## TASK ITEM:
Pictures stay out of the copy. Retype exactly, and only, the lines from the one containing "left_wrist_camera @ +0" through the end of the listing below.
(DATA SHOWN begins)
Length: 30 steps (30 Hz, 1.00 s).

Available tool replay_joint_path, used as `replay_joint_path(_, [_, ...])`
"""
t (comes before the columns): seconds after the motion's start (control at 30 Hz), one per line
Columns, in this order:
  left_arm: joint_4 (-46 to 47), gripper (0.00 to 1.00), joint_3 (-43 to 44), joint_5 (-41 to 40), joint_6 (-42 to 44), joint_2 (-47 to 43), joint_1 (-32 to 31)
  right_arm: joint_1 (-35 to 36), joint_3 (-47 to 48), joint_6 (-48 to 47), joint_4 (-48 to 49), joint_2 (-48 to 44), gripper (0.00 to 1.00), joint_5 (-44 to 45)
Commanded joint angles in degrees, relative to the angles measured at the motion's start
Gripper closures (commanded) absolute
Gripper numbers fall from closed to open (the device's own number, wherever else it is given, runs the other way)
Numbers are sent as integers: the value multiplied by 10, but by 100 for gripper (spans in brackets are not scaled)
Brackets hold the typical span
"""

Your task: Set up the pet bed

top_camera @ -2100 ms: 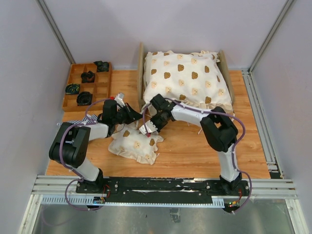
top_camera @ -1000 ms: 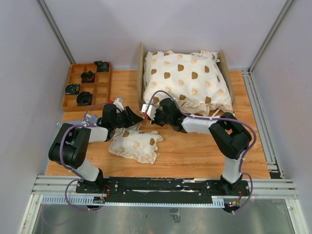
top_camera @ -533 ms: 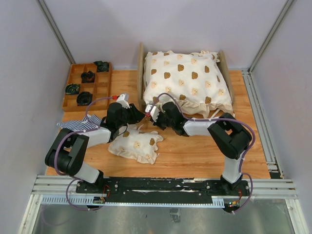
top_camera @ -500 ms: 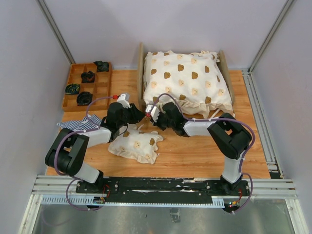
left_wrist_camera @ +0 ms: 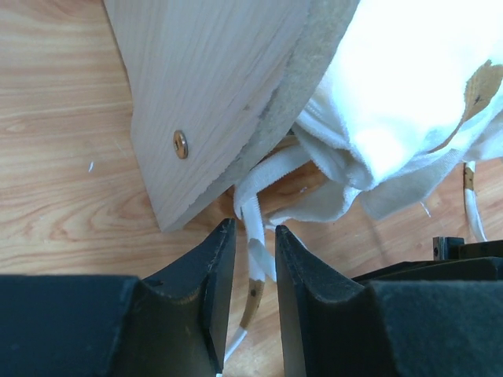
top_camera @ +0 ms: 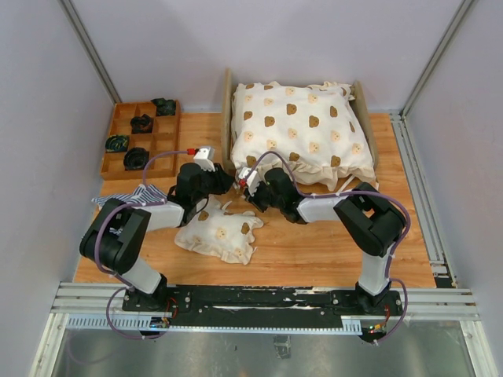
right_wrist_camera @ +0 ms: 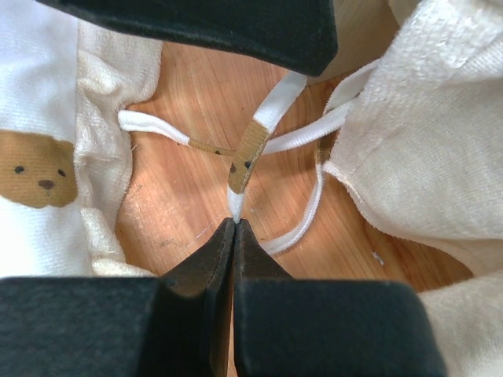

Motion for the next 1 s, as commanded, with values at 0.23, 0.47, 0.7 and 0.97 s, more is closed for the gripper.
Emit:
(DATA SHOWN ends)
## SOLVED EXERCISE:
left_wrist_camera @ +0 ms: 
top_camera @ +0 ms: 
right_wrist_camera @ +0 ms: 

Motion for the next 1 s, as commanded, with values at 0.23, 0.47, 0.7 and 0.97 s, more is closed for the gripper.
Emit:

The output is done.